Without looking back, the ex-croupier picked himself up and ran. The astonished onlookers-and the very pleased Ben Siegel-watched the guy hurtle up into the lobby and out the front doors.
Siegel gestured big with his hands, like a ringmaster. “No cover charge folks!” he said, letting loose his dazzler of a smile.
And people, smiling too, if not dazzlingly, shaking their heads, chattering amongst themselves, turned back to their gambling.
Siegel came over to me and slipped his arm around my shoulder. “Let’s go have a talk.”
We walked across the terraced green grounds that not so long ago had been barren, and he walked me across the painted, carpeted lobby of the unfinished hotel and took me up the elevator to the penthouse suite.

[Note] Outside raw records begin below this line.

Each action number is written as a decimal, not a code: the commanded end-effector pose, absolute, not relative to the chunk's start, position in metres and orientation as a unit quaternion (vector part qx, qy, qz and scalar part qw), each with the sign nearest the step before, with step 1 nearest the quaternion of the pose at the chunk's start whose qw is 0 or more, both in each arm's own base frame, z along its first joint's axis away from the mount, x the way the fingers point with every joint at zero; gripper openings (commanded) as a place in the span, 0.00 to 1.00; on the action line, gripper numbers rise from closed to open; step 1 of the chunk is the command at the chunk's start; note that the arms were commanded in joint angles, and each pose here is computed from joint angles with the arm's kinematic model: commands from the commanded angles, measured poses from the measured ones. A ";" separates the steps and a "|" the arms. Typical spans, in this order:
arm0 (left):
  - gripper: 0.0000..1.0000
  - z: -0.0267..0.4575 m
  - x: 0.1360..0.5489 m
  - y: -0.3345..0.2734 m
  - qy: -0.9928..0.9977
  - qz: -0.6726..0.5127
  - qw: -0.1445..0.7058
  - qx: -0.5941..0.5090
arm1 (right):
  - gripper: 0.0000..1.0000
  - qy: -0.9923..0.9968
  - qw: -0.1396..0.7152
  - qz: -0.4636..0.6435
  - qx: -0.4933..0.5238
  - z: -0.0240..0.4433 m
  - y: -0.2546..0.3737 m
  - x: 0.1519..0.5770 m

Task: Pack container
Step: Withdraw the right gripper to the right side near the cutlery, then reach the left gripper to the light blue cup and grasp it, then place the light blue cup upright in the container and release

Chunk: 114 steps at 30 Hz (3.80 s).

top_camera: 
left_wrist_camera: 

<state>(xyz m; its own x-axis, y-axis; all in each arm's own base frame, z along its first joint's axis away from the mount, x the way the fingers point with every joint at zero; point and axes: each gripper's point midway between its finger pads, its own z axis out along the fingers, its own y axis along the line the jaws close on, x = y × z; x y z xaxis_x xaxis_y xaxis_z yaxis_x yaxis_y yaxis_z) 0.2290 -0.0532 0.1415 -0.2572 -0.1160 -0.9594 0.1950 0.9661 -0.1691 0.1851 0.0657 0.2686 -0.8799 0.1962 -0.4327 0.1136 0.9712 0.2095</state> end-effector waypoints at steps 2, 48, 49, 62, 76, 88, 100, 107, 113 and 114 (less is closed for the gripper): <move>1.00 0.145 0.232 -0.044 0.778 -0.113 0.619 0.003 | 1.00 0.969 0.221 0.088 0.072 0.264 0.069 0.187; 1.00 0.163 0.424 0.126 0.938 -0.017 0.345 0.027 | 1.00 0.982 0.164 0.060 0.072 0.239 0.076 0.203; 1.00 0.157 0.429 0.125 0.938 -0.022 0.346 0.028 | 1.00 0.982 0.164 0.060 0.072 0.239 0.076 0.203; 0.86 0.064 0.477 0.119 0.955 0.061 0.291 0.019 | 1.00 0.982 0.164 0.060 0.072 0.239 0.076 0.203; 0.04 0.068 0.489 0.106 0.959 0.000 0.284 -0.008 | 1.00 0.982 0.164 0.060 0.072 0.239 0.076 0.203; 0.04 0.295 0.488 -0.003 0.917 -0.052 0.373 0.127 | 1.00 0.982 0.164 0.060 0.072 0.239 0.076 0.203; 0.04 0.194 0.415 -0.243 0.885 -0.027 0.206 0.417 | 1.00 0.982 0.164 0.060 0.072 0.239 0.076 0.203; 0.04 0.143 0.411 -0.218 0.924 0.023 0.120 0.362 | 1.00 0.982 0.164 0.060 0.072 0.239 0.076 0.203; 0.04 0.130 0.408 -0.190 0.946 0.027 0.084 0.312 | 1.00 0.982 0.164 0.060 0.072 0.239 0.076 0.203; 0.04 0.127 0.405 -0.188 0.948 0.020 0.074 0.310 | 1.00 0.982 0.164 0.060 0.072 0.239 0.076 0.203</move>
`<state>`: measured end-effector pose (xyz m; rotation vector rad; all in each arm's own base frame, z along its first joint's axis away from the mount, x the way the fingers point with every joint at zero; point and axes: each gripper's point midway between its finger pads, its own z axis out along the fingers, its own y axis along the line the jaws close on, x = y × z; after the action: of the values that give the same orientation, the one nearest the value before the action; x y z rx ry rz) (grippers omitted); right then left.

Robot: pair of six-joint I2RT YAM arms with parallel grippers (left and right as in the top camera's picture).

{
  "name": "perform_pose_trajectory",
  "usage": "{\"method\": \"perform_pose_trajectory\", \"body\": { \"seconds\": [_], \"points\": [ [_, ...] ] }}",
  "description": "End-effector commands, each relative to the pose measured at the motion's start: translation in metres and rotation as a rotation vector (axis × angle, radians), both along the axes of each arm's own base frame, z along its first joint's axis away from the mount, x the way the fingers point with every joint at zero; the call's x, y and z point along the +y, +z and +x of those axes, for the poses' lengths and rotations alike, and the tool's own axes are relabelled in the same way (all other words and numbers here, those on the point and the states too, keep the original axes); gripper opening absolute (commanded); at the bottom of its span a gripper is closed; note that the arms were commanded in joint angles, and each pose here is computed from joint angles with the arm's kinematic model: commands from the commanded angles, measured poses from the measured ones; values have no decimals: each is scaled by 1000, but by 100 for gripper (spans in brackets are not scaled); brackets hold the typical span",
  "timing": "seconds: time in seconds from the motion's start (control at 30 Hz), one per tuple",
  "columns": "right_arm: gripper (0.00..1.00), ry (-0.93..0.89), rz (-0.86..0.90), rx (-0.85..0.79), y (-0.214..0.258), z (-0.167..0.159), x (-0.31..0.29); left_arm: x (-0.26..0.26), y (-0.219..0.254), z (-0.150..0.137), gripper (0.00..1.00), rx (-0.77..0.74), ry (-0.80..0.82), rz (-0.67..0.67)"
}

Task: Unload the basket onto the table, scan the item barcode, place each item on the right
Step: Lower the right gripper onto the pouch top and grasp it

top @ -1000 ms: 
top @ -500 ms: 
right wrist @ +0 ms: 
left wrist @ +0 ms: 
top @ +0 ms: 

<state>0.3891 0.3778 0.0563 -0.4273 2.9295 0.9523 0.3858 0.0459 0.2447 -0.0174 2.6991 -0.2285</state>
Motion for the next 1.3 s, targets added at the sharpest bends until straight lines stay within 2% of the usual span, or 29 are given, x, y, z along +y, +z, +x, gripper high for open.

We sat on the chintz-covered sofa. He was drinking tonic water; I had some rum on ice.
He was shaking his head. “I hired those guys myself, Nate.”
He meant the dealers and other casino floor people.
“Most of them local?” I asked.
“Right. I screened them all personally.”
“After Sedway thinned the pack, you did.”
“Right.” His eyes slitted. “What are you saying?”
“I think there’s widespread cheating going on out there. And I don’t think it’s random.”
“You mean, it’s organized?”
“Yeah. I think so.”
“Moey?”
“Who else?”
“What about Quinn?”
I shook my head no. “He’s not smart enough, and besides, I put him on notice. He’s too scared of you to pull anything. He’s even scared of me. Moey? Moey resents you, and that breeds a kind of bravery.”
“Moey resents me?”
“I think it goes back to that scuffle you had over politics.”
He sat and thought about that.
I went on: “I think he’s angling to take over. My guess is he’s trying to make you look bad to your friends back east.”